真相は、ワイングラスに仕込まれた毒。犯人は、シェフ・高梨孝之。そして彼をそそのかし、知らぬ間に事件を引き起こさせた黒幕は、レストランのオーナー・藤倉俊一だった。
探偵・久瀬真人は、静かに事件を振り返る。
「真実は闇に溶けない……か」
彼は窓の外を見る。長く降り続いた雨が、ようやく止んでいた。
1. それぞれの結末
高梨孝之—— 殺人の罪で逮捕された。復讐に駆られた男の末路は、皮肉にも自らの手で閉ざされた。
藤倉俊一—— 殺意はなかったと主張し続けたが、教唆の罪を免れることはできなかった。店を守るための策略が、取り返しのつかない悲劇を生んだ。
木島誠—— 事件の鍵を握っていたウェイターは、捜査の末に関与がなかったと判断された。だが、事件の日の出来事が彼に刻んだ影は消えない。

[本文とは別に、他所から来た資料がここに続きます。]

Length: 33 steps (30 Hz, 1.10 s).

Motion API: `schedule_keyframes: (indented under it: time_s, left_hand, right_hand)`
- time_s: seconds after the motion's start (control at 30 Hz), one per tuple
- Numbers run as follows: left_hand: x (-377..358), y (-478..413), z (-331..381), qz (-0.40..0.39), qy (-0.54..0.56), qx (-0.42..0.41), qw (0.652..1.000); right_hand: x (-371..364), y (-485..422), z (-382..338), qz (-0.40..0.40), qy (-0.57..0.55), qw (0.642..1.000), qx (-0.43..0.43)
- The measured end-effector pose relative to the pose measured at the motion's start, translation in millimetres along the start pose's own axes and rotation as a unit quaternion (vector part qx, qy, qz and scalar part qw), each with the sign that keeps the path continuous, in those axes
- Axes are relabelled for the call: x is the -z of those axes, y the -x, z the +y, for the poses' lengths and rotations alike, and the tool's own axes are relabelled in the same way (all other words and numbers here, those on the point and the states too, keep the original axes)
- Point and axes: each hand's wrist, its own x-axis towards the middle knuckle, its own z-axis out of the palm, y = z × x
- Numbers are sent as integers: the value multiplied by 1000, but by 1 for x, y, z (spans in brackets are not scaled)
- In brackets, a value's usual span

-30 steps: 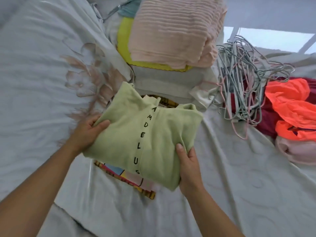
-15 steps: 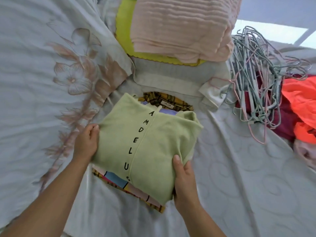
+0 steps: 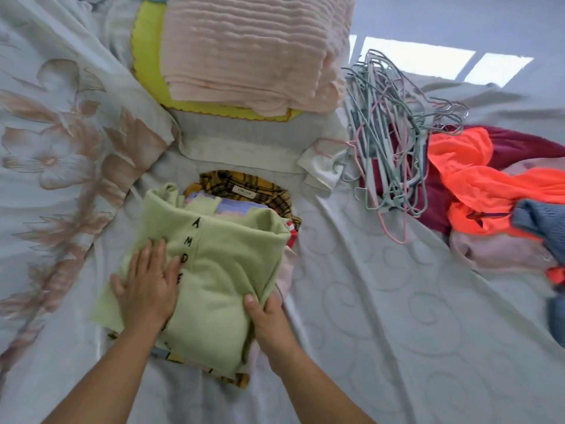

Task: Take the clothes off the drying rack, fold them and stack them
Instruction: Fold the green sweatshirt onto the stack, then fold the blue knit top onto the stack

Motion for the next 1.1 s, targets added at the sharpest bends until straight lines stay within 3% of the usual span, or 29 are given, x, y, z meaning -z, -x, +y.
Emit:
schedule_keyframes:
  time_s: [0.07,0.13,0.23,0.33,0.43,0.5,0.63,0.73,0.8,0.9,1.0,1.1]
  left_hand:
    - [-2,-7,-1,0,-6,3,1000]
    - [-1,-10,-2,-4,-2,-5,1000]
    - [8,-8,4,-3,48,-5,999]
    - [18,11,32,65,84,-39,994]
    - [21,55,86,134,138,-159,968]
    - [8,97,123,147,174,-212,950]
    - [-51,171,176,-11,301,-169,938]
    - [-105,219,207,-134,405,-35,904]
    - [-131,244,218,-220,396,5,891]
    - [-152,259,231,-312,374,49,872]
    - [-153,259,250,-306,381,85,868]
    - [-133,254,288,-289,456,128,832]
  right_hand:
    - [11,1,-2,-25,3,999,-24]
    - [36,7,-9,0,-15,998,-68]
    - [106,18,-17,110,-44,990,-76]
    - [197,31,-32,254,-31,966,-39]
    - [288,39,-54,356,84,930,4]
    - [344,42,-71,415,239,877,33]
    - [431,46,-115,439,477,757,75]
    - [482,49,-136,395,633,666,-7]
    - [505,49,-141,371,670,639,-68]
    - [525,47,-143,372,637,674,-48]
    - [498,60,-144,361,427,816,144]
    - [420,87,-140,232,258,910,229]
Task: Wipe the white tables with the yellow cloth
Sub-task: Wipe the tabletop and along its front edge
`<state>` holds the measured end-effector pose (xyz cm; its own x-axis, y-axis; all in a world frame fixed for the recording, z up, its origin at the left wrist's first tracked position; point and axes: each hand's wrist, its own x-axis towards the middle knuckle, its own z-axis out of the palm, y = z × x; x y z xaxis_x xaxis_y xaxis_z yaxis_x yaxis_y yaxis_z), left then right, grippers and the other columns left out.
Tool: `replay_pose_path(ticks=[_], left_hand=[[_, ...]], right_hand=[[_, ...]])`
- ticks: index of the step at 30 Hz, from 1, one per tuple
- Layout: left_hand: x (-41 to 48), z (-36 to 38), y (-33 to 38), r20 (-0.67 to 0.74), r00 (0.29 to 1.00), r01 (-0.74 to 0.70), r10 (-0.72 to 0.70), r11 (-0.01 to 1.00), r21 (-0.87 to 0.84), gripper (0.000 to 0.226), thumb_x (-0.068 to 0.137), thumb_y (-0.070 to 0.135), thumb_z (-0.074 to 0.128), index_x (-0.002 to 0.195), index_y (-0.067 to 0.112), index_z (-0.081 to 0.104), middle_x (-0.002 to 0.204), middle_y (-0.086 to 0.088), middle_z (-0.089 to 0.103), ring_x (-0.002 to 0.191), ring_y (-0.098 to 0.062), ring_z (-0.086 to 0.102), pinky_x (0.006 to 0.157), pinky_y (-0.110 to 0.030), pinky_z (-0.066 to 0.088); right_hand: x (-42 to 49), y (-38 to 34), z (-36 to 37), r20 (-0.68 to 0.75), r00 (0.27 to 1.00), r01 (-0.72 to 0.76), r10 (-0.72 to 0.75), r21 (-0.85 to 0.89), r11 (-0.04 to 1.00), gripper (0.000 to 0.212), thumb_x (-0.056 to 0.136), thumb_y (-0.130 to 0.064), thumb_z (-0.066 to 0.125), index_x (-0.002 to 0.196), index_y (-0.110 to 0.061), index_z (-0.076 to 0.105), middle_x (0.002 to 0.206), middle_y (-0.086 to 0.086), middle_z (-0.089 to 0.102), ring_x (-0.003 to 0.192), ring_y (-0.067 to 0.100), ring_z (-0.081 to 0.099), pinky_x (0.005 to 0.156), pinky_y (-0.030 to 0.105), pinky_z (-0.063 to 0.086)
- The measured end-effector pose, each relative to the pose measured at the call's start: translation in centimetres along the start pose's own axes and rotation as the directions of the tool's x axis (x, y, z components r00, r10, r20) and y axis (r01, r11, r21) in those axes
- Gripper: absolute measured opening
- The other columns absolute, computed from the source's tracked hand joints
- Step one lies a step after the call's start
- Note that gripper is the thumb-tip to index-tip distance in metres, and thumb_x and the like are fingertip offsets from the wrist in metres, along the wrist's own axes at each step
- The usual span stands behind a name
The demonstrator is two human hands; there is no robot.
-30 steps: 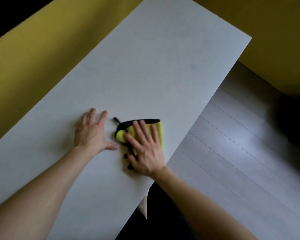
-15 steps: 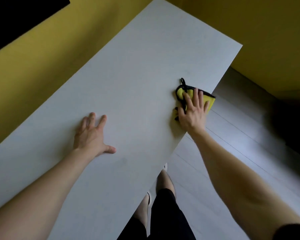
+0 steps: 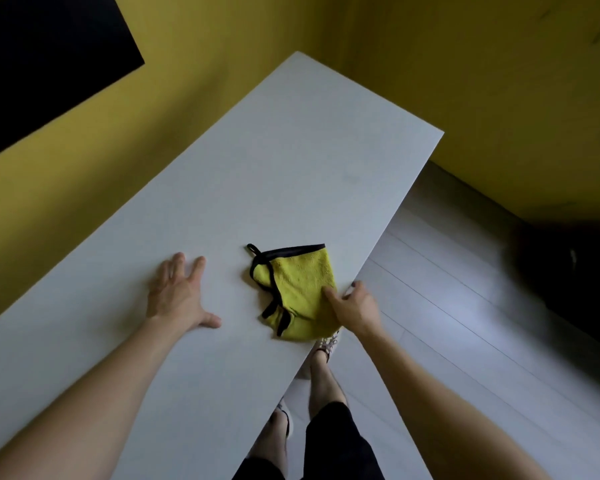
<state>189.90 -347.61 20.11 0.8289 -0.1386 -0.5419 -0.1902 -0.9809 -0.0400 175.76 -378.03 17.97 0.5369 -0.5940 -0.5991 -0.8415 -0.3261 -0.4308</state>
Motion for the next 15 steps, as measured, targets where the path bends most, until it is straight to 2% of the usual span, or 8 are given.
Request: replay_pose_path(ticks=[1, 3, 5, 7, 9, 11, 13, 15], left_hand=[[-0.1, 0.0, 0.0, 0.003, 1.000, 0.003, -0.003, 1.000, 0.012, 0.156, 0.054, 0.081, 0.092, 0.172, 0.035, 0.001, 0.179, -0.011, -0.005, 0.166, -0.038, 0.003, 0.132, -0.050, 0.025], [-0.4, -0.4, 0.5, 0.015, 1.000, 0.004, -0.004, 0.999, 0.044, 0.154, 0.058, 0.080, 0.090, 0.172, 0.031, -0.001, 0.179, -0.013, -0.006, 0.166, -0.037, 0.003, 0.132, -0.049, 0.025], [-0.7, -1.0, 1.5, 0.030, 0.999, -0.023, 0.021, 0.997, 0.068, 0.148, 0.062, 0.074, 0.090, 0.172, 0.027, 0.003, 0.179, -0.013, -0.004, 0.167, -0.034, 0.003, 0.131, -0.048, 0.026], [-0.8, -1.9, 2.8, 0.037, 0.998, -0.062, 0.059, 0.995, 0.075, 0.140, 0.066, 0.070, 0.088, 0.171, 0.028, 0.007, 0.179, -0.012, -0.005, 0.167, -0.033, 0.003, 0.130, -0.047, 0.026], [-0.5, -2.7, 4.2, 0.052, 0.994, -0.100, 0.097, 0.994, 0.047, 0.132, 0.071, 0.070, 0.085, 0.172, 0.031, 0.010, 0.180, -0.012, -0.005, 0.168, -0.033, 0.003, 0.131, -0.048, 0.025], [0.2, -3.9, 5.9, 0.058, 0.989, -0.135, 0.133, 0.991, 0.015, 0.125, 0.076, 0.069, 0.084, 0.172, 0.030, 0.013, 0.180, -0.012, -0.004, 0.168, -0.033, 0.006, 0.130, -0.049, 0.027], [1.1, -5.3, 7.5, 0.052, 0.984, -0.169, 0.169, 0.986, -0.012, 0.115, 0.083, 0.066, 0.081, 0.171, 0.029, 0.017, 0.180, -0.012, -0.001, 0.166, -0.033, 0.010, 0.128, -0.049, 0.032], [2.2, -6.7, 8.8, 0.037, 0.985, -0.169, 0.171, 0.984, -0.049, 0.107, 0.089, 0.064, 0.078, 0.171, 0.027, 0.019, 0.179, -0.013, 0.002, 0.165, -0.033, 0.013, 0.127, -0.050, 0.033]], right_hand=[[-0.1, 0.0, 0.0, 0.076, 0.997, -0.021, 0.022, -0.010, 1.000, 0.051, 0.096, -0.063, 0.071, 0.099, -0.011, 0.067, 0.103, 0.015, 0.078, 0.099, 0.034, 0.074, 0.088, 0.045, 0.060], [0.1, 0.0, -0.4, 0.088, 0.996, -0.005, 0.010, -0.058, 0.998, 0.056, 0.096, -0.059, 0.073, 0.071, -0.010, 0.065, 0.072, 0.013, 0.076, 0.073, 0.030, 0.074, 0.074, 0.047, 0.063], [0.5, -0.8, -1.6, 0.102, 0.994, 0.040, -0.024, -0.156, 0.987, 0.052, 0.094, -0.049, 0.076, 0.068, -0.004, 0.068, 0.061, 0.010, 0.071, 0.056, 0.024, 0.068, 0.064, 0.043, 0.062], [0.5, -2.3, -3.4, 0.184, 0.981, 0.104, -0.062, -0.226, 0.969, 0.038, 0.095, -0.041, 0.073, 0.079, -0.006, 0.074, 0.063, 0.008, 0.073, 0.049, 0.017, 0.064, 0.059, 0.032, 0.059], [0.4, -4.2, -4.8, 0.234, 0.968, 0.140, -0.092, -0.195, 0.971, 0.025, 0.094, -0.035, 0.070, 0.083, -0.013, 0.073, 0.068, 0.004, 0.074, 0.054, 0.015, 0.065, 0.058, 0.029, 0.057], [1.0, -6.6, -6.4, 0.198, 0.967, 0.196, -0.160, -0.180, 0.964, 0.015, 0.093, -0.032, 0.067, 0.089, -0.018, 0.070, 0.079, 0.000, 0.072, 0.070, 0.018, 0.067, 0.058, 0.030, 0.053], [2.6, -9.2, -8.6, 0.115, 0.944, 0.327, -0.309, -0.200, 0.924, 0.012, 0.096, -0.029, 0.064, 0.096, -0.018, 0.069, 0.092, 0.002, 0.068, 0.085, 0.026, 0.068, 0.067, 0.030, 0.048], [4.8, -11.9, -11.5, 0.038, 0.872, 0.480, -0.487, -0.254, 0.840, 0.015, 0.101, -0.025, 0.061, 0.104, -0.013, 0.069, 0.100, 0.006, 0.061, 0.091, 0.034, 0.066, 0.074, 0.033, 0.045]])
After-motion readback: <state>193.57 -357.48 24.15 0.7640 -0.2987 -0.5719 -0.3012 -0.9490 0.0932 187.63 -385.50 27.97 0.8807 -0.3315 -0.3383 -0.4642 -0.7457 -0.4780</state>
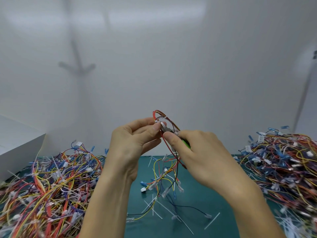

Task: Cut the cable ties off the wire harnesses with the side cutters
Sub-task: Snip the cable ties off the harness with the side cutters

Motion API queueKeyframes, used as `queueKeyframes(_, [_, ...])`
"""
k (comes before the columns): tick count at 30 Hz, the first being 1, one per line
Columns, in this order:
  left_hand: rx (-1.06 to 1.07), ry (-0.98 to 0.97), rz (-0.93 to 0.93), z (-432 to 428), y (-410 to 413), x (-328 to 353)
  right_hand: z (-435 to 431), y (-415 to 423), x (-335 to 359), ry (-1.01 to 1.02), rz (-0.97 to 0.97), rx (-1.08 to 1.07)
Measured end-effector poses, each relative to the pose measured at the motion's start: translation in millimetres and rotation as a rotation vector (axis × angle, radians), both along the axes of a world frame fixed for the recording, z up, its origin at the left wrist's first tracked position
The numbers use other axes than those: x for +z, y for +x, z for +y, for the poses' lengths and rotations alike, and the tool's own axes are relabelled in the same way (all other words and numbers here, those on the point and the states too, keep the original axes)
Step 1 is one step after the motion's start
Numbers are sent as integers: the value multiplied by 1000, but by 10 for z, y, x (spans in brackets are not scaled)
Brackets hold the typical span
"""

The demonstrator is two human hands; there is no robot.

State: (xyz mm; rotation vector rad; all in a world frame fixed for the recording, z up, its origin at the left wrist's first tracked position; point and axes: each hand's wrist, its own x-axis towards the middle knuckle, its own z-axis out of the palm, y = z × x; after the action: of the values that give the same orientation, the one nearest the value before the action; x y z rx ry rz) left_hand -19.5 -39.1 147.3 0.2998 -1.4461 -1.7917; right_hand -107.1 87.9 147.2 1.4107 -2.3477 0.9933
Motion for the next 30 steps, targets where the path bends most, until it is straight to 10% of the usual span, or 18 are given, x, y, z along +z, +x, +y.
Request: queueKeyframes(30, [2,-122,7,48,69,47,30,-32,21,-18,-127,74])
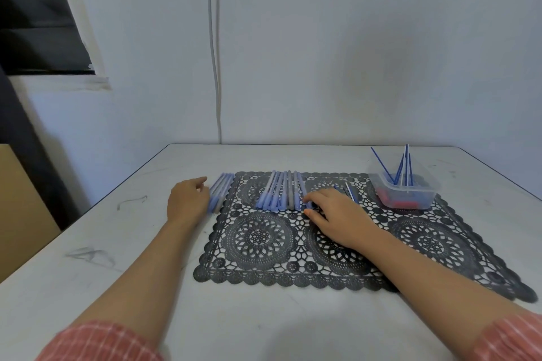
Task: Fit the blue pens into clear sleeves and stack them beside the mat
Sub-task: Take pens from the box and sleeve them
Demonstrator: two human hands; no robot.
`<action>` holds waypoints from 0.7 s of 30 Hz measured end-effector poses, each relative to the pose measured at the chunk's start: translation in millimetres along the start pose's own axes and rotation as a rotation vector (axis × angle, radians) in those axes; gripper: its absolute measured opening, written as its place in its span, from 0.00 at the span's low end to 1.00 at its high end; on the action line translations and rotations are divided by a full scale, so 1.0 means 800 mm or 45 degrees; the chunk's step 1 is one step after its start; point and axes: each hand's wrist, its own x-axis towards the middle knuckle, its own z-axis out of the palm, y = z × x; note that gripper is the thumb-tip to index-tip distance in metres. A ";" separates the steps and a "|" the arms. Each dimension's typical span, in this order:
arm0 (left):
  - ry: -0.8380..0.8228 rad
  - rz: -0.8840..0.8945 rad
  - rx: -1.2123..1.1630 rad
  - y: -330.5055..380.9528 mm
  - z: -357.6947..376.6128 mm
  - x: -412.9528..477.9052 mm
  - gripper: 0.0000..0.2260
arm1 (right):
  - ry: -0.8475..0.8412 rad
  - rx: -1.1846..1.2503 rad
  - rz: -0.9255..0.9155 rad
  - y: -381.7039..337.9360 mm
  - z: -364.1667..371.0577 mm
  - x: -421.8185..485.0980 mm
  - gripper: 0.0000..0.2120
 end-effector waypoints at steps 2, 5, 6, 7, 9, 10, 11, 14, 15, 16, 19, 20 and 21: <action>-0.040 0.042 0.151 0.003 -0.001 -0.002 0.17 | 0.008 0.006 -0.006 -0.001 0.001 0.000 0.12; -0.188 0.140 0.382 0.006 0.002 -0.009 0.22 | 0.042 0.002 0.029 -0.001 0.001 -0.001 0.09; -0.240 0.154 0.431 0.007 0.003 -0.011 0.23 | 0.050 0.000 0.056 0.000 0.000 -0.002 0.07; -0.282 0.153 0.465 0.007 0.004 -0.012 0.25 | 0.052 0.001 0.086 0.000 -0.001 -0.001 0.06; -0.324 0.140 0.503 0.006 0.004 -0.011 0.27 | 0.055 0.015 0.147 0.000 -0.002 -0.001 0.04; -0.330 0.138 0.509 0.006 0.003 -0.011 0.28 | 0.056 0.032 0.178 0.000 -0.003 0.000 0.03; -0.329 0.138 0.506 0.006 0.004 -0.010 0.28 | 0.056 0.048 0.204 0.000 -0.004 0.001 0.03; -0.315 0.122 0.462 0.008 0.002 -0.012 0.29 | 0.042 0.039 0.238 -0.003 -0.005 0.001 0.05; -0.310 0.117 0.447 0.009 0.001 -0.013 0.29 | 0.041 0.035 0.243 -0.004 -0.005 0.000 0.07; -0.297 0.119 0.432 0.013 0.001 -0.015 0.28 | 0.047 0.034 0.245 -0.005 -0.006 0.000 0.08; -0.184 0.185 0.357 0.022 0.001 -0.021 0.25 | 0.091 0.037 0.249 -0.007 -0.008 -0.001 0.10; -0.124 0.234 0.288 0.025 0.002 -0.022 0.23 | 0.121 0.040 0.247 -0.007 -0.009 -0.001 0.09; -0.066 0.287 0.191 0.029 0.002 -0.024 0.21 | 0.168 0.057 0.231 -0.006 -0.010 -0.001 0.08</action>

橘圭吾(刑事)—— 今回の事件を通じて、探偵・久瀬に対する評価を改めた。警察の枠を超えた推理が、真実を導き出したことは確かだった。
2. 探偵の役目
雨上がりの街を歩きながら、久瀬は考える。
真実を暴くことは、いつも救いをもたらすわけではない。時には、誰かを絶望へと追い込むこともある。
しかし、それでも。
「俺の役目は、闇に沈む真実を拾い上げることだ」
彼は足を止め、夜空を見上げる。
雲の切れ間から、かすかな月明かりが覗いていた。
—— 事件は終わった。
だが、探偵の物語は、これからも続いていく。